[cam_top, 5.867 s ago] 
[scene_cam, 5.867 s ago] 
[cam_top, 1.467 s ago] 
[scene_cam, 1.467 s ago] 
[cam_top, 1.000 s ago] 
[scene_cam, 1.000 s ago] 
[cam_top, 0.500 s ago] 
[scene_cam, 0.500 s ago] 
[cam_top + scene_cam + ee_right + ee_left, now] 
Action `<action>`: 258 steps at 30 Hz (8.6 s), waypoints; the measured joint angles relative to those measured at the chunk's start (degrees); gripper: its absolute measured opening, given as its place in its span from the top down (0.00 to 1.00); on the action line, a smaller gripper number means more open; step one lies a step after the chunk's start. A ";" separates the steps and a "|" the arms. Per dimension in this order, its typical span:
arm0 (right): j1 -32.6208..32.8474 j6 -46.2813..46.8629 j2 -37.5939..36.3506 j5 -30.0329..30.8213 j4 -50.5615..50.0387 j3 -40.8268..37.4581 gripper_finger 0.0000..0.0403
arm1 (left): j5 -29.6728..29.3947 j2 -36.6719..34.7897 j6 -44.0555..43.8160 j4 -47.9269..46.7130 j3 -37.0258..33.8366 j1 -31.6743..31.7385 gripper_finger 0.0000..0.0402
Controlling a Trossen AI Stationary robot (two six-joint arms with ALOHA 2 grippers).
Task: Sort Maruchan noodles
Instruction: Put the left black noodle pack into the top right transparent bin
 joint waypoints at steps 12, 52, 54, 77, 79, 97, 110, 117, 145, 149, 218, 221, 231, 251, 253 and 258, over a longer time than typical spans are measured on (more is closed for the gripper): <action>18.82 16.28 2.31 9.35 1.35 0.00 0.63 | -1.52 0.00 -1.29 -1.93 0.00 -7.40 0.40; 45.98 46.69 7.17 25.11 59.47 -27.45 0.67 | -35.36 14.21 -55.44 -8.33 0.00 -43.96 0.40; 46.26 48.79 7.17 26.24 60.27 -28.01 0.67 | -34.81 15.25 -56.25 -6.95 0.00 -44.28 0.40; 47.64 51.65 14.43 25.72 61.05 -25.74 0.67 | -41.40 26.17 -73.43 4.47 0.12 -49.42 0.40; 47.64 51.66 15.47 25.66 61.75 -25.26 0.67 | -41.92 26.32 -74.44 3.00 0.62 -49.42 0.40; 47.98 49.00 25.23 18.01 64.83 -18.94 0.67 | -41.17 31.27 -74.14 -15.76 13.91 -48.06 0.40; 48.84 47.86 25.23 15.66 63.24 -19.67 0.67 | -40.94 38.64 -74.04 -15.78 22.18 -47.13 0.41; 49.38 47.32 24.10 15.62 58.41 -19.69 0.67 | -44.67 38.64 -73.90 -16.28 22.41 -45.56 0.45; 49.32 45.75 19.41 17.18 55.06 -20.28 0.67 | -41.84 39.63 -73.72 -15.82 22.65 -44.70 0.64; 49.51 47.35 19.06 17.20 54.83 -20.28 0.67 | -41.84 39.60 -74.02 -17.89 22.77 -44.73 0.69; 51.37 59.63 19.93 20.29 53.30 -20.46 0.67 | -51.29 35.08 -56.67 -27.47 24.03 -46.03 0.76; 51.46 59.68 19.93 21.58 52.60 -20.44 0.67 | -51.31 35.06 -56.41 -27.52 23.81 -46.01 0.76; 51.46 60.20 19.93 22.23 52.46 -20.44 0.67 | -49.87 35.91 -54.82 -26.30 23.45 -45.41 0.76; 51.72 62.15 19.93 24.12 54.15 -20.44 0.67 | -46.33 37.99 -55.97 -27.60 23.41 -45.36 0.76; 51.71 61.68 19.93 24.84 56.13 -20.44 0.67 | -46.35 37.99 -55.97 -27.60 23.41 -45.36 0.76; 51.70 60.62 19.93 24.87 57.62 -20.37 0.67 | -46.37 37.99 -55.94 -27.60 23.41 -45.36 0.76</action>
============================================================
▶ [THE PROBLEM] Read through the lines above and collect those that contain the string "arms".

▶ [SOLUTION TO THIS TASK]
Action `<action>`: 258 steps at 30 Hz (8.6 s), waypoints; the measured joint angles relative to those measured at the chunk's start (degrees); gripper: its absolute measured opening, given as its place in its span from the top down (0.00 to 1.00); on the action line, a smaller gripper number means more open; step one lies a step after the chunk's start. A ";" separates the steps and a "|" the arms. Per dimension in this order, its typical span:
Controlling a Trossen AI Stationary robot (two six-joint arms with ALOHA 2 grippers).

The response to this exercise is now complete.